Start of Provided records
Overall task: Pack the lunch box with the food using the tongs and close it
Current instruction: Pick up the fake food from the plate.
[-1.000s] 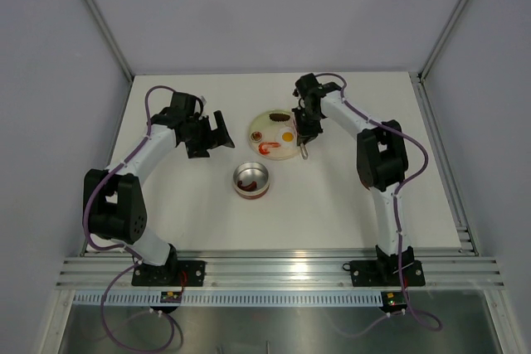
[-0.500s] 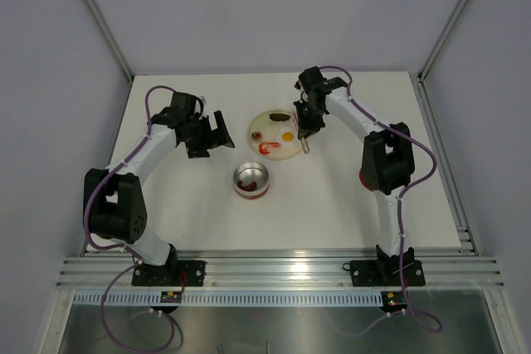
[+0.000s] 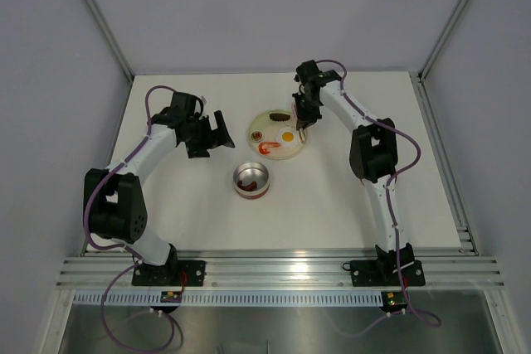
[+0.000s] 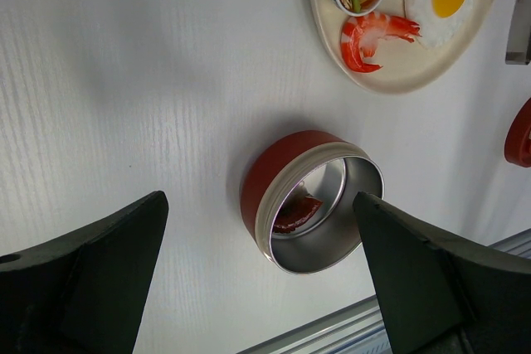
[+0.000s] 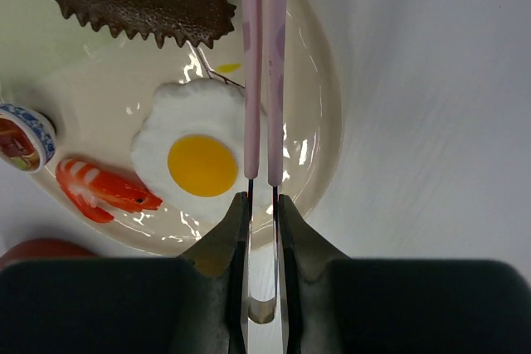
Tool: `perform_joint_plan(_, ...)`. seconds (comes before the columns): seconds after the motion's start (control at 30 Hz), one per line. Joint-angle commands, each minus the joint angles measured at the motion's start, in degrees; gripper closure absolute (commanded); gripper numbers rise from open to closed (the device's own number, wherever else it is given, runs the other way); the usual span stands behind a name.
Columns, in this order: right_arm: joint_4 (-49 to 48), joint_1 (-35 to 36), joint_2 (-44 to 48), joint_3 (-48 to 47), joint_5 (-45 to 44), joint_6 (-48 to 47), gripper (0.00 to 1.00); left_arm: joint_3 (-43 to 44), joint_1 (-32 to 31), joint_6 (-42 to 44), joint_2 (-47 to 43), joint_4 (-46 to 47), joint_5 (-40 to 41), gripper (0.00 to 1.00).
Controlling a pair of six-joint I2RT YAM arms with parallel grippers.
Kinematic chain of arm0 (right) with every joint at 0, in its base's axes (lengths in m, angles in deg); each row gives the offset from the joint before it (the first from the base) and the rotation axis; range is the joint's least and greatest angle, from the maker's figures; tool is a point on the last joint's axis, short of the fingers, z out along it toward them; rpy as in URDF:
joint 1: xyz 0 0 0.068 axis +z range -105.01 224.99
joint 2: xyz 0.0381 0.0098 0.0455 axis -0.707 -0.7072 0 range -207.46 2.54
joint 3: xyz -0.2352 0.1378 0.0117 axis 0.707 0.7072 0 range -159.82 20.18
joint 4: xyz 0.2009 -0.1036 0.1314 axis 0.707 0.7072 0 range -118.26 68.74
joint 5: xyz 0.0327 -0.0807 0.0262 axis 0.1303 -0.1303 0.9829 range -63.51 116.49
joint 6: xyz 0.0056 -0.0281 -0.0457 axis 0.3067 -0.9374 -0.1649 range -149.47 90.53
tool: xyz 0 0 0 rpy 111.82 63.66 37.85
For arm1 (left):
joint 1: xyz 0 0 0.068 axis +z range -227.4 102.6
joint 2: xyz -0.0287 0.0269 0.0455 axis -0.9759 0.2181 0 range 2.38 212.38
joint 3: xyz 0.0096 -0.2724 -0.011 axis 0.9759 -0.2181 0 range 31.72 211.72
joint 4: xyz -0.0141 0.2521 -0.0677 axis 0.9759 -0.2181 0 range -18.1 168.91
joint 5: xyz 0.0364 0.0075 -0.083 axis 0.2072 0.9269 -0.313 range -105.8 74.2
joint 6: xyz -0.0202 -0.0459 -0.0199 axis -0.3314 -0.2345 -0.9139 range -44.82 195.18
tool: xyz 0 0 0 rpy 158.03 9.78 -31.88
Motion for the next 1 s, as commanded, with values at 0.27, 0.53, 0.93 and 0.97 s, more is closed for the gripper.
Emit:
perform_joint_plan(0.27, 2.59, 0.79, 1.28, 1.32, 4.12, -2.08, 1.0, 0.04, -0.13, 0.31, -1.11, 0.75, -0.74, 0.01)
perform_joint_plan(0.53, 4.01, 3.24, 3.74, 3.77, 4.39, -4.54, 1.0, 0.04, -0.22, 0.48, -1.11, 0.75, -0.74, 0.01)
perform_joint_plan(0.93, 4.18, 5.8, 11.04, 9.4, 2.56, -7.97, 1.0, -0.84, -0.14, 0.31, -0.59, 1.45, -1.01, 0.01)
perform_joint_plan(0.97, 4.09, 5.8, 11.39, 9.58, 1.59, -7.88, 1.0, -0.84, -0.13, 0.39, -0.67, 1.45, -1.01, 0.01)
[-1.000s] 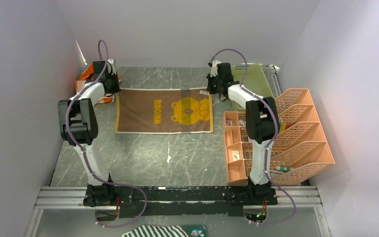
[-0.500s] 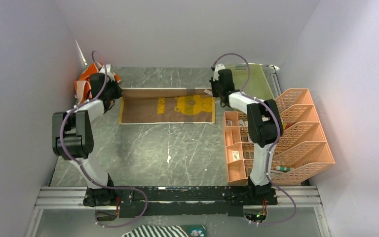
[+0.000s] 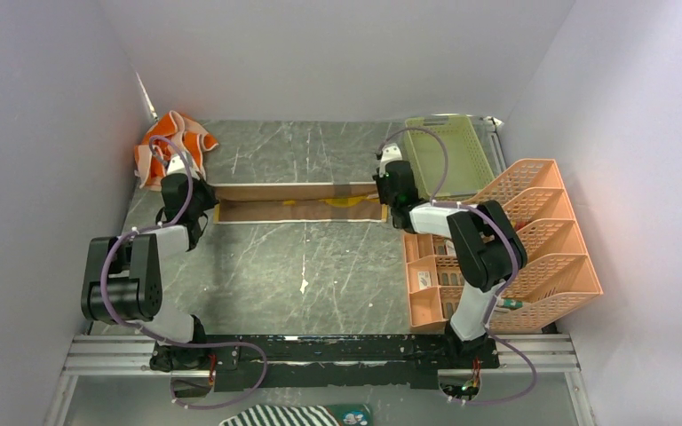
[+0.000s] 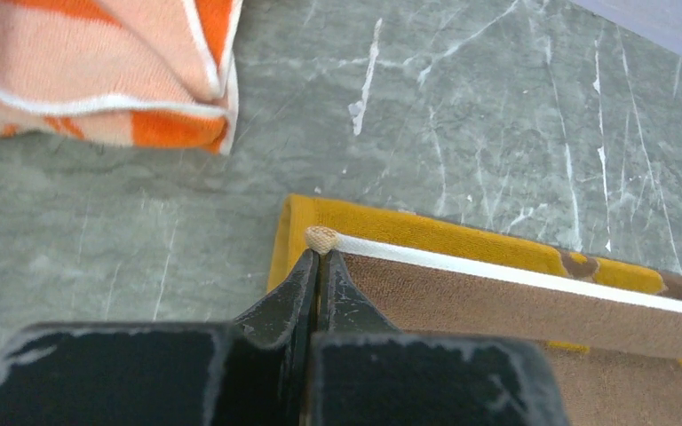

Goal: Roll the towels
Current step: Fold the towel at the center of the board.

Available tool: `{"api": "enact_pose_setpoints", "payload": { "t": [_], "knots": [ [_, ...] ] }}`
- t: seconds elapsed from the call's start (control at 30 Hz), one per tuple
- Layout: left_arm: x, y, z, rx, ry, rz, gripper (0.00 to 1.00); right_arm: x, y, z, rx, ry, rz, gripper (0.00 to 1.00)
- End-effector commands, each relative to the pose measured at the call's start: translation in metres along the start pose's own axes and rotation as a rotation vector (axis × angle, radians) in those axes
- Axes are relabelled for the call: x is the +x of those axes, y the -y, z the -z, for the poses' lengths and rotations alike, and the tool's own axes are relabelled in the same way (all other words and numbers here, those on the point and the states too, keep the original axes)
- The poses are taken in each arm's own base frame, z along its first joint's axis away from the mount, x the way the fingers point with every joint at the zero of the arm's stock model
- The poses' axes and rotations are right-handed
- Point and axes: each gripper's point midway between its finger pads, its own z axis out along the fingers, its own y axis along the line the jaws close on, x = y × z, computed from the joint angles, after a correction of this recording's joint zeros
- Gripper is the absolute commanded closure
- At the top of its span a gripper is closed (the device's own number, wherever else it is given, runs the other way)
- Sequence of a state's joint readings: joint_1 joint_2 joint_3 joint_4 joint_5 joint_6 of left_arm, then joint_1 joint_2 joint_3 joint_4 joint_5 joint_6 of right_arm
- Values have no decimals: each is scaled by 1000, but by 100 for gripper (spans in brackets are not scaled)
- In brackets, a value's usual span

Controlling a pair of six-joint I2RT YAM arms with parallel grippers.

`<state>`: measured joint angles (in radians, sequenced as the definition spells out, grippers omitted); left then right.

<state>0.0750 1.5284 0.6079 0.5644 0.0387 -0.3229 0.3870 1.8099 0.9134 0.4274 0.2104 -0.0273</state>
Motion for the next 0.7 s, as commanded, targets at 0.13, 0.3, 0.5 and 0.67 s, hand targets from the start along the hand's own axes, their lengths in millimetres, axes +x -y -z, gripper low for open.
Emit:
{"api": "enact_pose_setpoints", "payload": {
  "t": [0.13, 0.3, 0.5, 0.67],
  "knots": [
    [-6, -27, 5, -145, 110, 82, 93, 10, 13, 24, 150, -23, 51, 100],
    [-5, -25, 11, -137, 103, 90, 93, 17, 9, 32, 153, -52, 38, 100],
    [2, -21, 15, -122, 61, 83, 93, 24, 6, 41, 142, -80, 2, 100],
    [6, -16, 21, -125, 35, 96, 82, 32, 1, 47, 111, -123, 1, 87]
  ]
}}
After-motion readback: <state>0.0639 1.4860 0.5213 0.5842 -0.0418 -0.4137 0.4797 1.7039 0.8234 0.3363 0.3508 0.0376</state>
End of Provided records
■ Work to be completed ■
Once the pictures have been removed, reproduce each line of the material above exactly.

■ Answer to this problem ■
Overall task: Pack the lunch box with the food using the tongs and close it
Current instruction: Pick up the fake food from the plate.
[-1.000s] 
[-0.500s] 
[+0.000s] 
[+0.000s] 
[+0.000s] 
Tool: `perform_joint_plan(_, ...)`. seconds (comes before the columns): seconds after the motion's start (control at 30 Hz), one per line. Joint-angle commands, each minus the joint angles measured at the motion's start, in degrees; gripper closure absolute (commanded); gripper numbers rise from open to closed (the device's own number, wherever else it is given, runs the other way); the usual span stands behind a name.
Columns, in this order: right_arm: joint_4 (-49 to 48), joint_1 (-35 to 36), joint_2 (-44 to 48), joint_3 (-48 to 47), joint_5 (-45 to 44), joint_6 (-48 to 47), gripper (0.00 to 1.00); left_arm: joint_3 (-43 to 44), joint_1 (-32 to 31), joint_6 (-42 to 44), joint_2 (-47 to 43), joint_4 (-46 to 47), joint_5 (-40 to 41), gripper (0.00 to 1.00).
Controlling a pair of six-joint I2RT YAM arms with parallel grippers.
Kinematic chain of arm0 (right) with every joint at 0, in its base's axes (lengths in m, angles in deg); each row gives the offset from the joint before it (the first from the base) and the rotation axis; range is the joint's least and greatest angle, from the maker's figures; tool is a point on the last joint's axis, short of the fingers, z out along it toward them; rpy as in URDF:
joint 1: xyz 0 0 0.068 axis +z range -105.01 224.99
joint 2: xyz 0.0381 0.0098 0.0455 axis -0.707 -0.7072 0 range -207.46 2.54
joint 3: xyz -0.2352 0.1378 0.0117 axis 0.707 0.7072 0 range -159.82 20.18
joint 4: xyz 0.2009 -0.1036 0.1314 axis 0.707 0.7072 0 range -118.26 68.74
joint 5: xyz 0.0327 -0.0807 0.0262 axis 0.1303 -0.1303 0.9829 range -63.51 116.49
joint 6: xyz 0.0056 -0.0281 -0.0457 axis 0.3067 -0.9374 -0.1649 range -149.47 90.53
tool: xyz 0 0 0 rpy 111.82 63.66 37.85
For arm1 (left):
joint 1: xyz 0 0 0.068 axis +z range -227.4 102.6
joint 2: xyz -0.0287 0.0269 0.0455 axis -0.9759 0.2181 0 range 2.38 212.38
joint 3: xyz 0.0096 -0.2724 -0.011 axis 0.9759 -0.2181 0 range 31.72 211.72
joint 4: xyz -0.0141 0.2521 -0.0677 axis 0.9759 -0.2181 0 range -18.1 168.91
joint 5: xyz 0.0364 0.0075 -0.083 axis 0.2072 0.9269 -0.313 range -105.8 74.2
joint 6: xyz -0.0202 -0.0459 -0.0199 axis -0.3314 -0.2345 -0.9139 range -44.82 195.18
tool: xyz 0 0 0 rpy 158.03 9.78 -31.88
Motion for the next 1 s, as commanded, with values at 0.27, 0.53, 0.93 and 0.97 s, more is closed for the gripper.
Emit:
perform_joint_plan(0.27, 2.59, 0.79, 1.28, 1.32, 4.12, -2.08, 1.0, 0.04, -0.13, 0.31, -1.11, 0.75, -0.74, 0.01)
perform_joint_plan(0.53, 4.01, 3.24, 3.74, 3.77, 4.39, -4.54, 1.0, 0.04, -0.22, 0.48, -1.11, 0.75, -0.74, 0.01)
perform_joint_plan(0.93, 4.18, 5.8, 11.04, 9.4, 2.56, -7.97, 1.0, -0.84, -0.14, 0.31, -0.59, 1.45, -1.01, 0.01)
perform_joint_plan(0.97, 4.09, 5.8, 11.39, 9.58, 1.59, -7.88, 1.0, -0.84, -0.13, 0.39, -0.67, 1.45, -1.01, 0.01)
[-1.000s] 
[-0.500s] 
[+0.000s] 
[+0.000s] 

Goal: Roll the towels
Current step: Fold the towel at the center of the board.

Available tool: `{"api": "enact_pose_setpoints", "payload": { "t": [_], "knots": [ [_, ...] ] }}`
- t: seconds elapsed from the call's start (control at 30 Hz), one per tuple
- Layout: left_arm: x, y, z, rx, ry, rz, gripper (0.00 to 1.00); right_arm: x, y, z, rx, ry, rz, gripper (0.00 to 1.00)
- End-effector commands, each relative to the pose measured at the call's start: translation in metres along the start pose's own axes and rotation as a rotation vector (axis × angle, radians) in those axes
- Axes are relabelled for the call: x is the +x of those axes, y the -y, z the -z, for the poses' lengths and rotations alike, and the tool's own axes are relabelled in the same way (all other words and numbers here, those on the point and the states too, keep the original axes)
- The poses are taken in each arm's own base frame, z along its first joint's axis away from the mount, x the way the fingers point with every joint at the zero of the arm's stock model
- The poses' axes and rotations are right-handed
- Point and axes: each gripper's point midway between its finger pads, its own z axis out along the fingers, its own y axis along the line the jaws close on, x = y × z, computed from the joint angles, after a correction of this recording's joint zeros
- Gripper is the absolute commanded closure
- At the top of its span a gripper is closed (the device's own number, wherever else it is given, runs the other way)
- Sequence of a state's joint readings: joint_1 joint_2 joint_3 joint_4 joint_5 joint_6 of left_arm, then joint_1 joint_2 joint_3 joint_4 joint_5 joint_6 of right_arm
- Values have no decimals: each is scaled by 1000, but by 100 for gripper (spans in brackets are not scaled)
- In brackets, a value's usual span

Controlling a pair of six-joint I2RT YAM arms with parallel grippers.

`<state>`: measured joint angles (in radians, sequenced as the definition spells out, grippers omitted); left then right.

<state>0.0750 1.5284 0.6079 0.5644 0.0387 -0.3229 0.3870 1.8099 0.9134 0.4274 0.2104 -0.0273</state>
Motion for the next 0.7 s, as commanded, targets at 0.13, 0.3, 0.5 and 0.67 s, hand targets from the start along the hand's own axes, their lengths in millimetres, axes +x -y -z, gripper low for open.
Emit:
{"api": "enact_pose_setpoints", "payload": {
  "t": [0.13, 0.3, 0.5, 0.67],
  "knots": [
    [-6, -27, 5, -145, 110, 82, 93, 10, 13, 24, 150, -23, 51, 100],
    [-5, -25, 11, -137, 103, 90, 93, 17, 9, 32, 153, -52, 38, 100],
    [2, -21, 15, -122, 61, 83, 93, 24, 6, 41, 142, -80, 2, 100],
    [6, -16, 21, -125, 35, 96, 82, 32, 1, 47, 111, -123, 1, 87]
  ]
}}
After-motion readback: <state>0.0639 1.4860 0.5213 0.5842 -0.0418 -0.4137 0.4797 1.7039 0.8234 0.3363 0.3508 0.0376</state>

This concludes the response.